What you are asked to do
Return a copy of every line in the records that includes the word "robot".
>>>
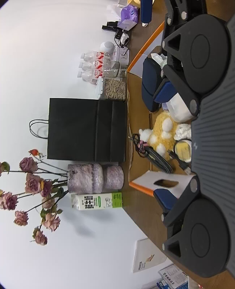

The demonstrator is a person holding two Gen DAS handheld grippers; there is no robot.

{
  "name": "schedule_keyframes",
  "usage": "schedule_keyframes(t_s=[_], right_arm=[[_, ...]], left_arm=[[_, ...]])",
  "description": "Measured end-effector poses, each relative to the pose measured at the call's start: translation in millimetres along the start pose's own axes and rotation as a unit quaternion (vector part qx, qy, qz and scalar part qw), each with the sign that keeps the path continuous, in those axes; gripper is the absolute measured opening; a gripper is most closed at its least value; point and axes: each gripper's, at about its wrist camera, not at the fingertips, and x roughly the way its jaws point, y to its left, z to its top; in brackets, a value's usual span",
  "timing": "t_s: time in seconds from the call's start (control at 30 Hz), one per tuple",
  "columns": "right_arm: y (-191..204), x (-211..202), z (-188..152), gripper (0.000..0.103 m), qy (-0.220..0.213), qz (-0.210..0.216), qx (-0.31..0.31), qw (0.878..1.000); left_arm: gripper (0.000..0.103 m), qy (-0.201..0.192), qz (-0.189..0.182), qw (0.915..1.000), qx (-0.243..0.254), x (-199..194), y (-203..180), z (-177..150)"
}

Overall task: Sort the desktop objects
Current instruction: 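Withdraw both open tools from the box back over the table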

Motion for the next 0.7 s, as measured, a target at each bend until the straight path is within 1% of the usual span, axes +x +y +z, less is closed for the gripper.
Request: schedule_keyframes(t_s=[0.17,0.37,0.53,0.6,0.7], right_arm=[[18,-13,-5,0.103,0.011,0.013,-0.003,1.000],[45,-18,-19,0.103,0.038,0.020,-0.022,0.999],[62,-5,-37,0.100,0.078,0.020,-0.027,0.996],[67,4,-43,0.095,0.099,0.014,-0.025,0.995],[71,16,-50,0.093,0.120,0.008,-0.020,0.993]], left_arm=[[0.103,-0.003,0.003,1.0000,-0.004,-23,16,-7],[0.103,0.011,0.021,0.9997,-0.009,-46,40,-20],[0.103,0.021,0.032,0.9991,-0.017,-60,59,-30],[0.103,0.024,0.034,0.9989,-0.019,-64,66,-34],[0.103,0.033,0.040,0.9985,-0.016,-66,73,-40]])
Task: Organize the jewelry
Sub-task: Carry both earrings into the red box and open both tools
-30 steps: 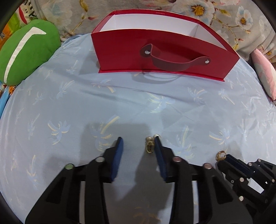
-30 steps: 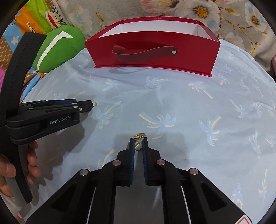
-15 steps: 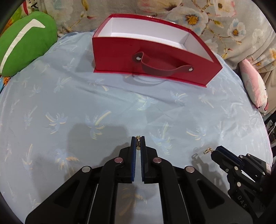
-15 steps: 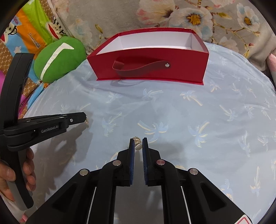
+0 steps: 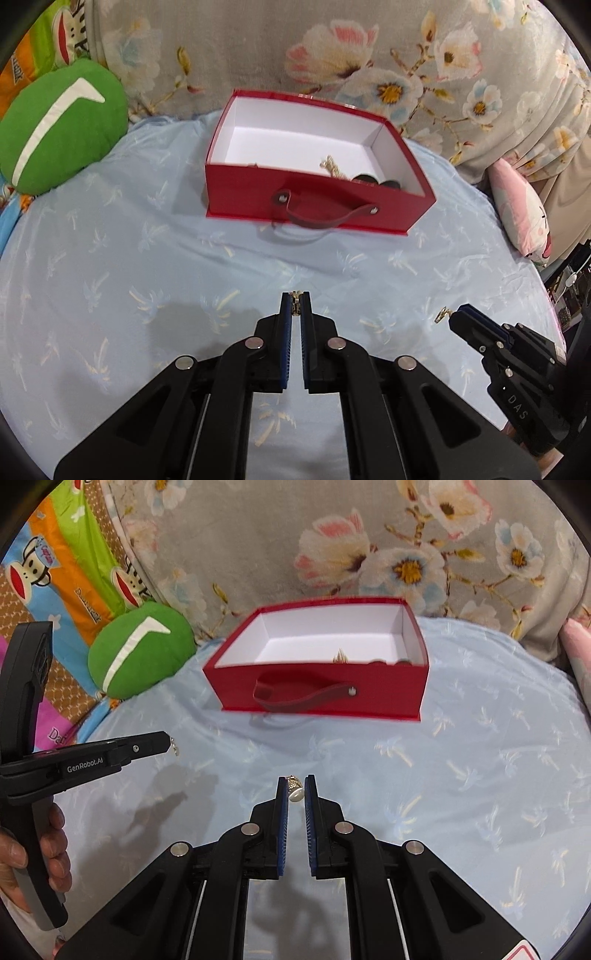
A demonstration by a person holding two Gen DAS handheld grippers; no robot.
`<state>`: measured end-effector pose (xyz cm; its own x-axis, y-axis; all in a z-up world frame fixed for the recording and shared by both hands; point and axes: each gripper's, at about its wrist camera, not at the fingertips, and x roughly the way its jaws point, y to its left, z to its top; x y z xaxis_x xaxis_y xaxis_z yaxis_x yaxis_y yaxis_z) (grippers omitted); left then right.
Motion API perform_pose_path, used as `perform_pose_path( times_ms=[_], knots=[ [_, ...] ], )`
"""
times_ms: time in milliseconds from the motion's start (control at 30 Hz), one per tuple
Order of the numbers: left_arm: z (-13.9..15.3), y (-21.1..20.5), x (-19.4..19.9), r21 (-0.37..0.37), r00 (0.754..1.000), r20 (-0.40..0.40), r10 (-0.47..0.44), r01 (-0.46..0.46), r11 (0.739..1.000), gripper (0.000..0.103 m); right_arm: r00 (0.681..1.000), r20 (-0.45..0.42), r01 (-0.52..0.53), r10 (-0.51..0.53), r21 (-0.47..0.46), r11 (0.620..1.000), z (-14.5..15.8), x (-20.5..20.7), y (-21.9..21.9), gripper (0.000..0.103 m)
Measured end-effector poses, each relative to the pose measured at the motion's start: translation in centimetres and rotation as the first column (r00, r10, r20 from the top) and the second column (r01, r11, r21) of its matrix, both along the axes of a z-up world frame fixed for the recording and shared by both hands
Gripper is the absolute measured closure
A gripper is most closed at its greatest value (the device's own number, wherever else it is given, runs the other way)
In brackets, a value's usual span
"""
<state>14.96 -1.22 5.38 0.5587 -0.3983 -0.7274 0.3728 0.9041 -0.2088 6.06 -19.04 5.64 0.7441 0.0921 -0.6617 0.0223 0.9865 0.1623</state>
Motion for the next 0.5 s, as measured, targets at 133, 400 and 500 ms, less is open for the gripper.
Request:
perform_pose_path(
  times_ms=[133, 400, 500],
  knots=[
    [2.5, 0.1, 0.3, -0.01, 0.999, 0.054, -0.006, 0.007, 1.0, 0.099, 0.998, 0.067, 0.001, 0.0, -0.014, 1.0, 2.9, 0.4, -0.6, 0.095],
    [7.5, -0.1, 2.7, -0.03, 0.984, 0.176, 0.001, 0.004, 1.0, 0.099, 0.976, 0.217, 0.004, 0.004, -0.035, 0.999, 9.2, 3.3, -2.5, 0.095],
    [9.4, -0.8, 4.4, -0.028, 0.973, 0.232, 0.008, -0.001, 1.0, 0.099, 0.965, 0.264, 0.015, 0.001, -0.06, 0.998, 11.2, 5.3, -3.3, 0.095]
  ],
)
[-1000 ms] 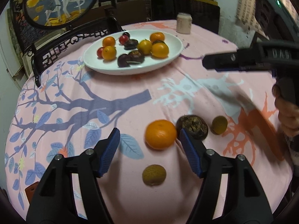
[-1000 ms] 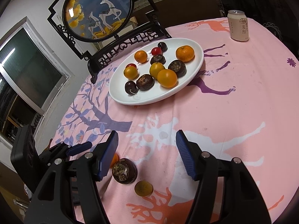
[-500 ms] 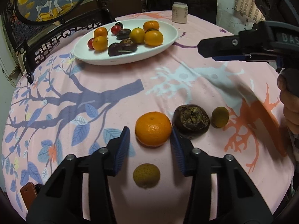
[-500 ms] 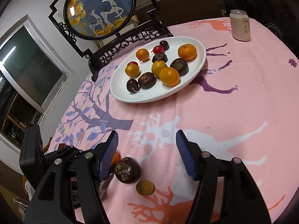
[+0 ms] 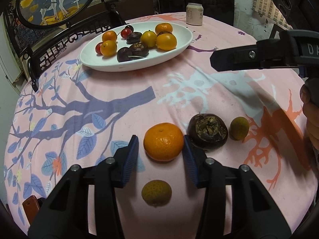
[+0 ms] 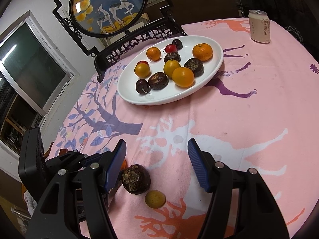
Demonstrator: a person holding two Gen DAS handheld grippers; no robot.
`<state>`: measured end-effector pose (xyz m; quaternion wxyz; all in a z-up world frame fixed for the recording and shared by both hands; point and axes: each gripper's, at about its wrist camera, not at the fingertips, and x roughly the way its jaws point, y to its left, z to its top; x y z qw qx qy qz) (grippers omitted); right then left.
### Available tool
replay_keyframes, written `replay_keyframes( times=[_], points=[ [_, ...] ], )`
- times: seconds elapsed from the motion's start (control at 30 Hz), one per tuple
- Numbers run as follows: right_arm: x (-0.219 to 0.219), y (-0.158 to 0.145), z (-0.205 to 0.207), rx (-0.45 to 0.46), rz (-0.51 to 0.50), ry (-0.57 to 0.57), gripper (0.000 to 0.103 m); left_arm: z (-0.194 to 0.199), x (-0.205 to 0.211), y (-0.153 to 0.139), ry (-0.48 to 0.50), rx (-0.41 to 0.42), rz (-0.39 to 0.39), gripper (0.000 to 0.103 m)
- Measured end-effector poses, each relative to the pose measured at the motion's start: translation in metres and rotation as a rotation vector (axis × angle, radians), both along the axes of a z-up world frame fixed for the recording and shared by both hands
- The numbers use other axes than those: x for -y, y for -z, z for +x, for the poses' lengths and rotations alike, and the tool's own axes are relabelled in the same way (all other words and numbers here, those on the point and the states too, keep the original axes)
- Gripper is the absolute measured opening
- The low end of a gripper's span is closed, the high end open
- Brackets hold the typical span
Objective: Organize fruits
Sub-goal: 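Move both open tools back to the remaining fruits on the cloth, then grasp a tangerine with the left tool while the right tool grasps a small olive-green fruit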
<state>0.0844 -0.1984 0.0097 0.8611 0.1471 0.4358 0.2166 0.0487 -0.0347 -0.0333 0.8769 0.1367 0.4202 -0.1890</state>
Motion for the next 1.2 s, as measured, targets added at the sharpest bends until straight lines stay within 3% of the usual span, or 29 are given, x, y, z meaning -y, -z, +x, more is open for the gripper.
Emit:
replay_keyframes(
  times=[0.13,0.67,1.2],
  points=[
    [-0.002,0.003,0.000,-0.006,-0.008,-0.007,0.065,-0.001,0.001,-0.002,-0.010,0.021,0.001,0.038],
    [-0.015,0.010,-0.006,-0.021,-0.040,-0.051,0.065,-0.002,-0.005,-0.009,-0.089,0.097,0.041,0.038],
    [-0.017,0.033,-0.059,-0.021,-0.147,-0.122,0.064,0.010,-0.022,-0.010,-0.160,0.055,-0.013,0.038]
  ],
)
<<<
Response
The demonstrator is a person holding two Gen DAS handheld grippers; there is no robot.
A demonstration by a person holding two Gen DAS handheld grippers; no robot.
Demonstrator: a person holding two Gen DAS handheld grippers; no robot.

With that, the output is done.